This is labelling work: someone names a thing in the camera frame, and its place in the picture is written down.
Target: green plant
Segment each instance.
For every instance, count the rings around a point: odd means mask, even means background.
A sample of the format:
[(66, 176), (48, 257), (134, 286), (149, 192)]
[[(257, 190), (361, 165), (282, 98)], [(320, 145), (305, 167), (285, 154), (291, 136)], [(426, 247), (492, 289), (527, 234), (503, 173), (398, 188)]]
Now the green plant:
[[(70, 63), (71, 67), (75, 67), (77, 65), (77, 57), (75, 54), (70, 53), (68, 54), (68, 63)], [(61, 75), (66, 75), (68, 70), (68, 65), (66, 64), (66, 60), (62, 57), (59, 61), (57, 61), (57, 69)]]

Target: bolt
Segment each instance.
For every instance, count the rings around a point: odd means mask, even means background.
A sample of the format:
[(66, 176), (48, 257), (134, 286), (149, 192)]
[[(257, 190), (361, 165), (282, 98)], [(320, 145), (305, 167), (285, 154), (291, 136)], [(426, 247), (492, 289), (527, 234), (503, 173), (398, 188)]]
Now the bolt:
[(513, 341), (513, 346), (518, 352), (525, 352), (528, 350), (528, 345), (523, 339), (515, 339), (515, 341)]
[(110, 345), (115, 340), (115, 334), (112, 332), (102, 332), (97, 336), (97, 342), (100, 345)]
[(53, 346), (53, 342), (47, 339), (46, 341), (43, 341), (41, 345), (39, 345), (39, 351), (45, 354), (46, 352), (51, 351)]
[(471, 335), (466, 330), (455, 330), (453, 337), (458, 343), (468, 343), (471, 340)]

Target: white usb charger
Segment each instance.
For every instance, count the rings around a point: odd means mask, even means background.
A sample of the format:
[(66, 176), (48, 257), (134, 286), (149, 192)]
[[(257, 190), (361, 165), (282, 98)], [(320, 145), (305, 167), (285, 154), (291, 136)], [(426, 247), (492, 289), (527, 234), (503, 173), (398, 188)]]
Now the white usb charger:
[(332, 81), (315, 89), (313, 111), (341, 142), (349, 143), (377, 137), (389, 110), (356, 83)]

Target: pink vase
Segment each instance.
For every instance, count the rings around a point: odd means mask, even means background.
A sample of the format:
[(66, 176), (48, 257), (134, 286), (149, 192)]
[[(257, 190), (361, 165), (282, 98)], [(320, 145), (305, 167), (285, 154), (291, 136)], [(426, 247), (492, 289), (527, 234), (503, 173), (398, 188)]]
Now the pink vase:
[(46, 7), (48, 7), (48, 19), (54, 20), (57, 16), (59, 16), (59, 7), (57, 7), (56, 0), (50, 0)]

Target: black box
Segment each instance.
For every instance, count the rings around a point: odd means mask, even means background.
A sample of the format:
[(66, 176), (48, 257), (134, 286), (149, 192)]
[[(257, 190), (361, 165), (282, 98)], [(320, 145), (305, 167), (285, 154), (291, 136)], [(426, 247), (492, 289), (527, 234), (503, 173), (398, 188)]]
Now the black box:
====================
**TASK STATEMENT:**
Retype the data exactly as it reads.

**TASK RESULT:**
This is labelling work: someone names a thing in the camera frame, and its place in the picture is written down.
Target: green plant
Segment each instance.
For every instance, count the rings around a point: odd means mask, even means background.
A sample of the format:
[(66, 176), (48, 257), (134, 286), (149, 192)]
[[(257, 190), (361, 165), (282, 98)], [(320, 145), (305, 167), (285, 154), (291, 136)], [(426, 247), (492, 289), (527, 234), (503, 173), (398, 188)]]
Now the green plant:
[[(70, 63), (71, 67), (75, 67), (77, 65), (77, 57), (75, 54), (70, 53), (68, 54), (68, 63)], [(61, 75), (66, 75), (68, 70), (68, 65), (66, 64), (66, 60), (62, 57), (59, 61), (57, 61), (57, 69)]]

Target: bolt
Segment each instance.
For every instance, count the rings around a point: odd means mask, even means background.
A sample of the format:
[(66, 176), (48, 257), (134, 286), (149, 192)]
[[(257, 190), (361, 165), (282, 98)], [(320, 145), (305, 167), (285, 154), (291, 136)], [(426, 247), (492, 289), (527, 234), (503, 173), (398, 188)]]
Now the bolt:
[(513, 341), (513, 346), (518, 352), (525, 352), (528, 350), (528, 345), (523, 339), (515, 339), (515, 341)]
[(110, 345), (115, 340), (115, 334), (112, 332), (102, 332), (97, 336), (97, 342), (100, 345)]
[(53, 346), (53, 342), (47, 339), (46, 341), (43, 341), (41, 345), (39, 345), (39, 351), (45, 354), (46, 352), (51, 351)]
[(471, 335), (466, 330), (455, 330), (453, 337), (458, 343), (468, 343), (471, 340)]

Target: white usb charger
Segment each instance.
For every instance, count the rings around a point: odd means mask, even means background.
A sample of the format:
[(66, 176), (48, 257), (134, 286), (149, 192)]
[[(257, 190), (361, 165), (282, 98)], [(320, 145), (305, 167), (285, 154), (291, 136)], [(426, 247), (492, 289), (527, 234), (503, 173), (398, 188)]]
Now the white usb charger:
[(332, 81), (315, 89), (313, 111), (341, 142), (349, 143), (377, 137), (389, 110), (356, 83)]

Target: pink vase
Segment each instance.
For every instance, count the rings around a point: odd means mask, even means background.
A sample of the format:
[(66, 176), (48, 257), (134, 286), (149, 192)]
[[(257, 190), (361, 165), (282, 98)], [(320, 145), (305, 167), (285, 154), (291, 136)], [(426, 247), (492, 289), (527, 234), (503, 173), (398, 188)]]
Now the pink vase:
[(46, 7), (48, 7), (48, 19), (54, 20), (57, 16), (59, 16), (59, 7), (57, 7), (56, 0), (50, 0)]

Target: black box
Segment each instance.
For every instance, count the rings around a point: odd means mask, even means background.
A sample of the format:
[(66, 176), (48, 257), (134, 286), (149, 192)]
[[(257, 190), (361, 165), (282, 98)], [(320, 145), (305, 167), (285, 154), (291, 136)], [(426, 247), (492, 289), (527, 234), (503, 173), (398, 188)]]
Now the black box:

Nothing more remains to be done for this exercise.